• [WHAT TO PRODUCE] In the records below, reproduce exactly the lines from the one containing "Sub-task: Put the" through the one containing "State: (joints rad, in", both included, and omit the pictures.

• [SUPPLIED ENTRIES]
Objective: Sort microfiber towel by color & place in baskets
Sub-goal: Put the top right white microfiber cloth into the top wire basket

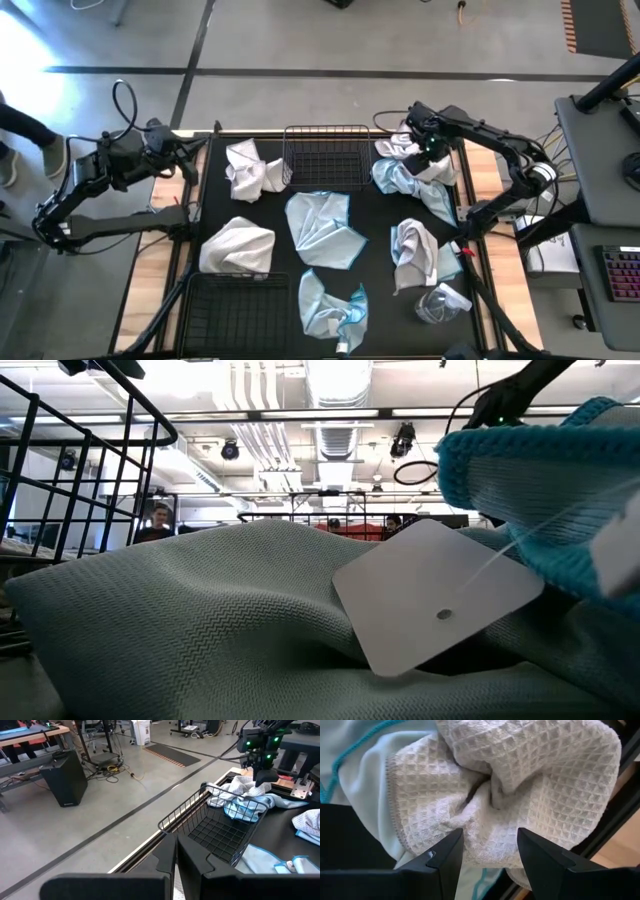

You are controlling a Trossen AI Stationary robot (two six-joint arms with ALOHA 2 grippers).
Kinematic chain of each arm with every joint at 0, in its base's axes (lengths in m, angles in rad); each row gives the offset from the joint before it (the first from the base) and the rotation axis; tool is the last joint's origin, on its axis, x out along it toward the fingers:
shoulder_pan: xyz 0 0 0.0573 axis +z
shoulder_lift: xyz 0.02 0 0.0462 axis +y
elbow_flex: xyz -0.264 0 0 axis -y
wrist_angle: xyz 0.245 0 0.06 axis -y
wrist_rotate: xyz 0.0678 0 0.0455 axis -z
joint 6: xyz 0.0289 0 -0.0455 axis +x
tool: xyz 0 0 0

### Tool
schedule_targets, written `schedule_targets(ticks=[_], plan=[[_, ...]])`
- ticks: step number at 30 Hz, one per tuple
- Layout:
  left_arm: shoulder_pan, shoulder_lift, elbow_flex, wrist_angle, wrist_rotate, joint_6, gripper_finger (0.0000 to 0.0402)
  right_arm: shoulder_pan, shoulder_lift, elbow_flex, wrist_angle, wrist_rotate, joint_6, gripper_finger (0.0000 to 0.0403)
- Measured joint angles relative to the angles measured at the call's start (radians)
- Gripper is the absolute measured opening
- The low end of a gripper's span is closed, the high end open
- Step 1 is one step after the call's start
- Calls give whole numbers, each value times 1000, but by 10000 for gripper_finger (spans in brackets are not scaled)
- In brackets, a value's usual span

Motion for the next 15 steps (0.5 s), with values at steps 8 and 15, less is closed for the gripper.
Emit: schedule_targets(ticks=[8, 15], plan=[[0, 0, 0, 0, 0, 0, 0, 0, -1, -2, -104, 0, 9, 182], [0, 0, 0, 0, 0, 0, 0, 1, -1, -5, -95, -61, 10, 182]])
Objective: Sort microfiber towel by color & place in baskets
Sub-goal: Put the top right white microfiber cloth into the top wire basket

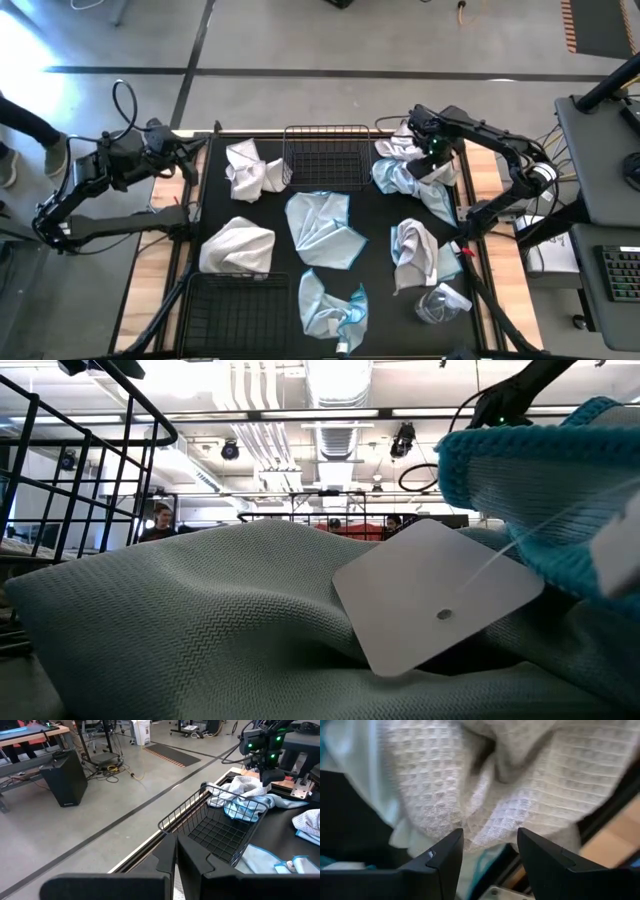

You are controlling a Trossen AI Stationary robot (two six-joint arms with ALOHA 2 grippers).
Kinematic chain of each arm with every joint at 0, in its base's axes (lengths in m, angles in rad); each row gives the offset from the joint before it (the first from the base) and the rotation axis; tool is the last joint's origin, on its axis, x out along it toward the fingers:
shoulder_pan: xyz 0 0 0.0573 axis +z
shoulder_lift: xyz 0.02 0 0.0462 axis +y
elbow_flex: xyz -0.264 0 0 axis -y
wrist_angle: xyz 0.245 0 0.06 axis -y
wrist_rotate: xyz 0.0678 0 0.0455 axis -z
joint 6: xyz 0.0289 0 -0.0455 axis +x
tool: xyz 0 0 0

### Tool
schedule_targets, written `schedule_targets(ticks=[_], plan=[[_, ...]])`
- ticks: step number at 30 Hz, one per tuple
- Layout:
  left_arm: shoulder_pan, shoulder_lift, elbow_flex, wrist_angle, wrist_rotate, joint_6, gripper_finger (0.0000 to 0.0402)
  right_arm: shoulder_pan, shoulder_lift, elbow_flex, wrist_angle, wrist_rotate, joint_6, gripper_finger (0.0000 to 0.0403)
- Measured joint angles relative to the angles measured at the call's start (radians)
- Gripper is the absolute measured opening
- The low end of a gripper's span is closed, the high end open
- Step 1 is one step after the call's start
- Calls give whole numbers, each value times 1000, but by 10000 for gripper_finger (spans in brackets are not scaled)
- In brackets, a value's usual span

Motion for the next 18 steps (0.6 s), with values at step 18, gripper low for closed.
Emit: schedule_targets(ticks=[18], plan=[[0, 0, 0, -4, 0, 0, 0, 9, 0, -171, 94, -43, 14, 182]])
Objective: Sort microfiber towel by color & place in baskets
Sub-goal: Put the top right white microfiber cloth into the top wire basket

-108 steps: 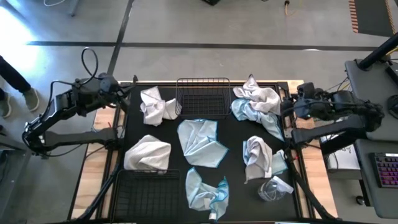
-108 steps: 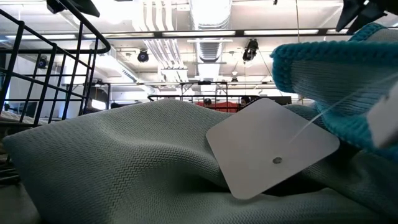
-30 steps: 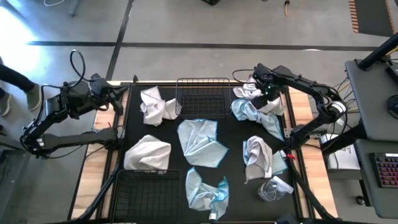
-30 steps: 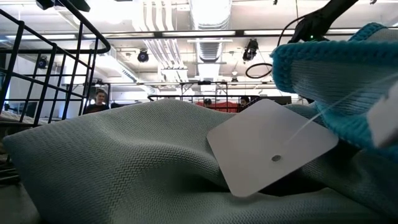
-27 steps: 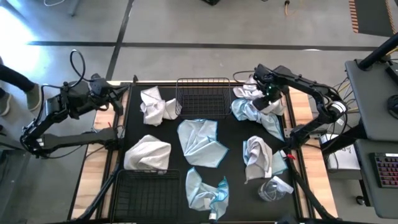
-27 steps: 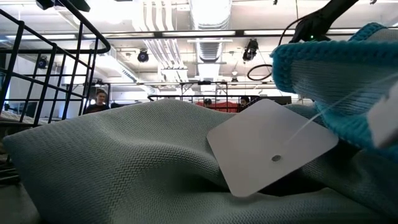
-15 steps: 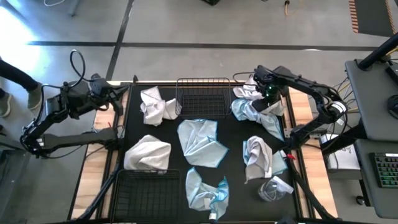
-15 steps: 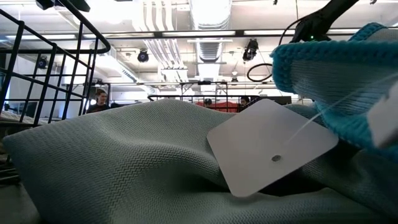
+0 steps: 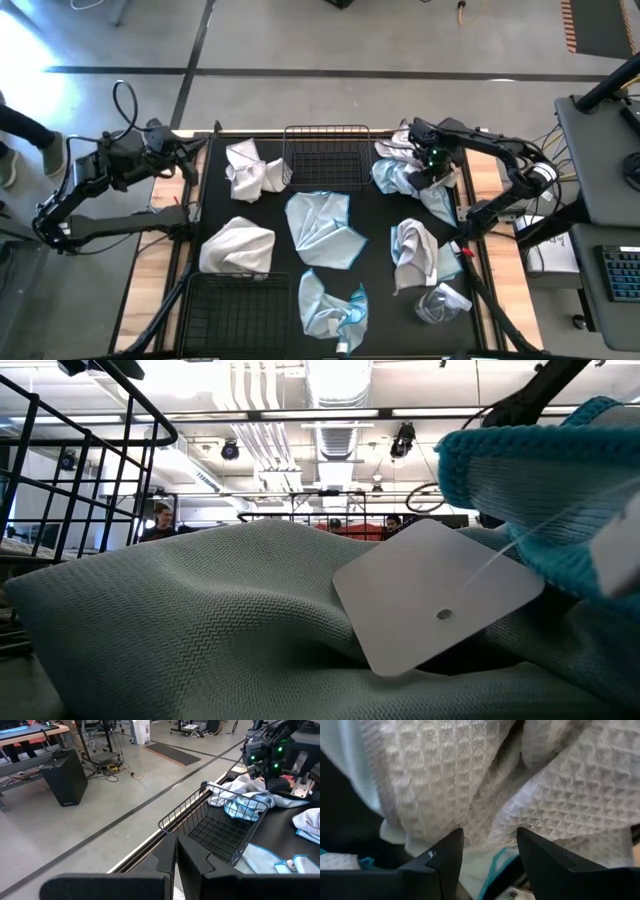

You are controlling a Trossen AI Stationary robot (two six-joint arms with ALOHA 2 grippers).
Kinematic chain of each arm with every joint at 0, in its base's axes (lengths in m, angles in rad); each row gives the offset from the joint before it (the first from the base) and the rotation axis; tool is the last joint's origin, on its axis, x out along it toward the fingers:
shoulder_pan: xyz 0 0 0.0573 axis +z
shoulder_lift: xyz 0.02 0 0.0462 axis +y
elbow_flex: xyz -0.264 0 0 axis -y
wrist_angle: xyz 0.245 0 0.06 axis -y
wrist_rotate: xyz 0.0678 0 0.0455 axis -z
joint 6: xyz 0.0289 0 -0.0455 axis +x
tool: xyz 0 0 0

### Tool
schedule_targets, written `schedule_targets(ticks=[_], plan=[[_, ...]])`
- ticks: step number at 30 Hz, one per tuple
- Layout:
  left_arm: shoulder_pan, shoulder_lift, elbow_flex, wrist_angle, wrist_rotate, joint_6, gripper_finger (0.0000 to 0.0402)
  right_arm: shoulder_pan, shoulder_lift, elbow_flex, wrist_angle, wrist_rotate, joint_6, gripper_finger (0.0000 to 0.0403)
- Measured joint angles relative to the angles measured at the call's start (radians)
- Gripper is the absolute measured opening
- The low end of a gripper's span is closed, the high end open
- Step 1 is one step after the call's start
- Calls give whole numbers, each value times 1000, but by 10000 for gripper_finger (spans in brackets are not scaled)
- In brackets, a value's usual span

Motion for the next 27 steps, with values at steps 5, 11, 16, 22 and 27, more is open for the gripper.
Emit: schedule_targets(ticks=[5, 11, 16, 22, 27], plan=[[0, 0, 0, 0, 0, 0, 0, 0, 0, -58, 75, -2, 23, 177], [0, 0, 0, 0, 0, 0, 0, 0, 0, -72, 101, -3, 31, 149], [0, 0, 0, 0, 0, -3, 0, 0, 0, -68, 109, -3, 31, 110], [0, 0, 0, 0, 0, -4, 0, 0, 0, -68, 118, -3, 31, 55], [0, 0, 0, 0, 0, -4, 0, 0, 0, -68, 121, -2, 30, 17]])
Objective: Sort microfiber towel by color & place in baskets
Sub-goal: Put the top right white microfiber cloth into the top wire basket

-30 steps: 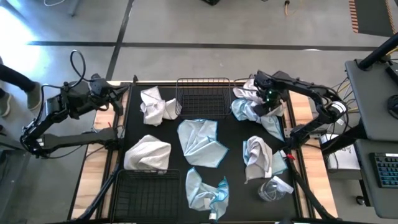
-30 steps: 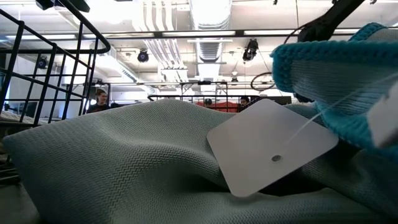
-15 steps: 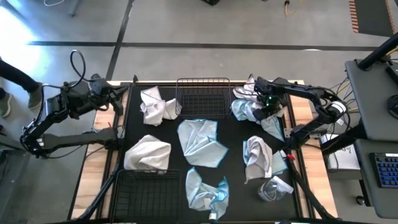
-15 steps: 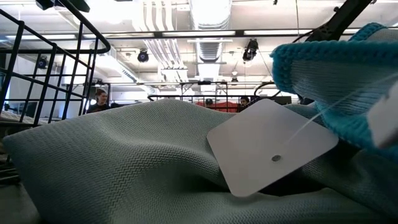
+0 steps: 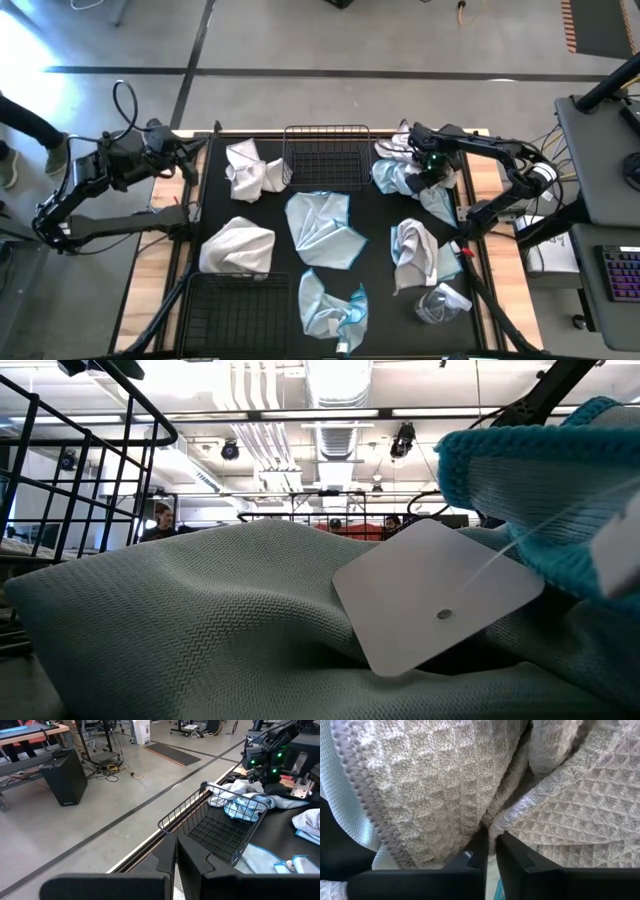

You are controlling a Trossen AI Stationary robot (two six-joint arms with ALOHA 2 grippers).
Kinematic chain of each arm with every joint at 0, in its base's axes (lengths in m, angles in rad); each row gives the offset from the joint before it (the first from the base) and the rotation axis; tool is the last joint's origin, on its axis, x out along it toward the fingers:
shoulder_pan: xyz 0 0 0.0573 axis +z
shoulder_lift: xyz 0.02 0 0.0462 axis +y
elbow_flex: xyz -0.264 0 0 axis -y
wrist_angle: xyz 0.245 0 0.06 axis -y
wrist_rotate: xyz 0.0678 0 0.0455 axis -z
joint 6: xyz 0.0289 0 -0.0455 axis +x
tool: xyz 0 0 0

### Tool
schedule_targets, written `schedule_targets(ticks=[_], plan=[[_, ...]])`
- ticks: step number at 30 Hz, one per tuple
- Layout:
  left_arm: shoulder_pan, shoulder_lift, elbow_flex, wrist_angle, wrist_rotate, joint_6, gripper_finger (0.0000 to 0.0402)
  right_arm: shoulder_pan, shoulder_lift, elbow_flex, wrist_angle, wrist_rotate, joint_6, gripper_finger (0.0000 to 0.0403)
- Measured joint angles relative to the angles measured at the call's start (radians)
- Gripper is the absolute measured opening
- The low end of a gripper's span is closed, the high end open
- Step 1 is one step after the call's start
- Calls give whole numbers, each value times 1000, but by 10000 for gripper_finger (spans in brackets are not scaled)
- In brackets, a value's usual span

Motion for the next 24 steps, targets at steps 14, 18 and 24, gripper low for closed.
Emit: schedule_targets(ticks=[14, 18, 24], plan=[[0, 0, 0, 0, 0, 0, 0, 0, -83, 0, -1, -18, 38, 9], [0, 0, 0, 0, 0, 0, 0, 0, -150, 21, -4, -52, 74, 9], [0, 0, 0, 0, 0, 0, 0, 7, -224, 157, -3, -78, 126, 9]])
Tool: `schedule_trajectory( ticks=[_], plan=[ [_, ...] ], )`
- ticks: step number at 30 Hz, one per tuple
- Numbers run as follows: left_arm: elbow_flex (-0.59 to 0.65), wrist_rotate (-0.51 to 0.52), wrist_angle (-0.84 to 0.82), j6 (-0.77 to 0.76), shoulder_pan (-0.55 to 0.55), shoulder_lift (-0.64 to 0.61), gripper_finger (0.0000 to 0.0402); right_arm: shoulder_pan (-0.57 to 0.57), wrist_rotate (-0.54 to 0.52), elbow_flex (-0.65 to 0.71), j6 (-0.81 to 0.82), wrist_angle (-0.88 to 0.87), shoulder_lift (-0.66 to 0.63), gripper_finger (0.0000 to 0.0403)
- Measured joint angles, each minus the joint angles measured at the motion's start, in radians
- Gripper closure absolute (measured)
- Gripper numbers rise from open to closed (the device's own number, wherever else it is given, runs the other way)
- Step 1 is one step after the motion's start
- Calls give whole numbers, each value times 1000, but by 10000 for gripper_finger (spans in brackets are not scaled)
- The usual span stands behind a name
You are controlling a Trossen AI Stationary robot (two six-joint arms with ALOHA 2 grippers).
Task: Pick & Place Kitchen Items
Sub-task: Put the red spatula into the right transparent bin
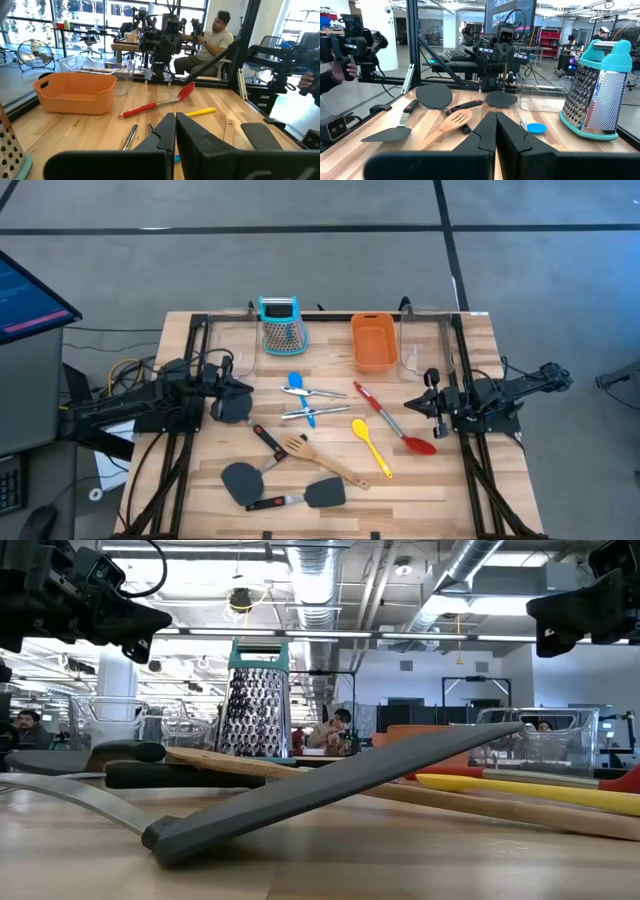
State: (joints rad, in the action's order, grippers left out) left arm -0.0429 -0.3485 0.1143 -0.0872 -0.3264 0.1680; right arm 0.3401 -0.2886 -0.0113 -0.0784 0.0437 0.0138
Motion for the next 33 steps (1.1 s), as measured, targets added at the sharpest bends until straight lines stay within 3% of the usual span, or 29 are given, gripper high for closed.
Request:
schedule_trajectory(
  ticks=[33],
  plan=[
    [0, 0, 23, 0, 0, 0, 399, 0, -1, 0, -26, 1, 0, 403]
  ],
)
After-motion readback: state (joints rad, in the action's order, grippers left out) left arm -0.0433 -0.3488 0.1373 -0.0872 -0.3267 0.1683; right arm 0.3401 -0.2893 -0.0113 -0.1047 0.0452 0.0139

• [SOLUTION TO THE EXERCISE]
Sub-task: Put the red spatula into the right transparent bin
State: (joints rad, in the action's order, grippers left out) left arm -0.0429 -0.3485 0.1143 -0.0872 -0.3264 0.1680; right arm 0.3401 -0.2886 -0.0113 -0.0784 0.0437 0.0138

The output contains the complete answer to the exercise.